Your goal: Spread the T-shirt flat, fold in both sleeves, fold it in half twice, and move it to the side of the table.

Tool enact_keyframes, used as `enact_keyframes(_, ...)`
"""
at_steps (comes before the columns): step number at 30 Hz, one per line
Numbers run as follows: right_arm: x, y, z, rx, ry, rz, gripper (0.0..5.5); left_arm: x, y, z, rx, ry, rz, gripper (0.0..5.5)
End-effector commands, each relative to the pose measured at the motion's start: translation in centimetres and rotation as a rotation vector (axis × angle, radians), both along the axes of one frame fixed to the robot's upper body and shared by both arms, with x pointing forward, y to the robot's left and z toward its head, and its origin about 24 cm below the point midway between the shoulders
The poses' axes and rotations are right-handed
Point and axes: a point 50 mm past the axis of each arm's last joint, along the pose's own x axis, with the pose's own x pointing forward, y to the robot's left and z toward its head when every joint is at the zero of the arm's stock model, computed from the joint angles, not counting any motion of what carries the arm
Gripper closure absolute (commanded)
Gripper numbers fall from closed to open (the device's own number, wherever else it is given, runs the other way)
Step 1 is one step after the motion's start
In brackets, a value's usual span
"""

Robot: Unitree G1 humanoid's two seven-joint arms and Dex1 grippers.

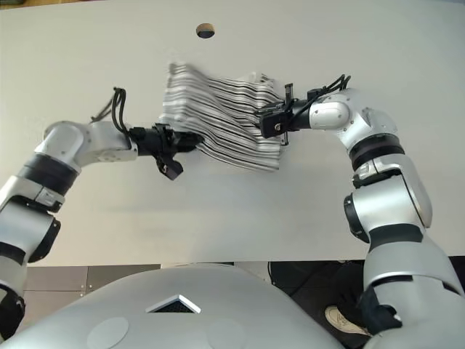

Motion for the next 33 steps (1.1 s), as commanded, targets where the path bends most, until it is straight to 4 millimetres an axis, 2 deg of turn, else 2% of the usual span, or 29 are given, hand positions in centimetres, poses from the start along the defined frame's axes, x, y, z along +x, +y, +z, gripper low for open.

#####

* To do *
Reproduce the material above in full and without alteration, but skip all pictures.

* Task solution *
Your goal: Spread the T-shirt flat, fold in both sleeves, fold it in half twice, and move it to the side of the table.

Tool enact_keyframes, used as `enact_keyframes(_, ...)`
"""
at_steps (comes before the columns): step number at 30 Hz, one per line
Numbers run as follows: right_arm: x, y, z, rx, ry, rz, gripper (0.0..5.5); left_arm: x, y, z, rx, ry, rz, gripper (0.0..5.5)
End-effector commands, each relative to the pose measured at the motion's start: translation in centimetres and rotation as a rotation vector (axis × angle, radians), both along the axes of one frame fixed to the robot's upper body and shared by both arms, with x pointing forward, y to the robot's left and z toward its head, and its origin about 24 cm below the point midway between the shoulders
The poses' axes and rotations are right-handed
Point and axes: a point 50 mm past the axis of each arm's last joint, along the pose's own x axis, with the pose's own x pointing forward, y to the robot's left and z toward its head when every joint is at the zero of the arm's stock model, computed from the joint angles, not counting any motion of what carries the arm
Gripper closure absolute (commanded)
Gripper numbers fall from closed to open (the device's own number, wherever else it is given, runs the other way)
Step 1 is one step after the motion's start
In brackets, a value's usual span
"""

Robot: Unitree G1 humanoid's two seven-joint arms and Dex1 grippers.


Motion for the next 33 steps (1.1 s), as commanded, targets where the path bends most, until it is straight to 4 millimetres an axis, 2 deg of turn, else 2% of the usual span, or 29 are given, hand positions in centimetres, poses from the start along the defined frame's axes, x, y, z along +x, +y, +z, gripper low for open.

Work on the exercise is now finished.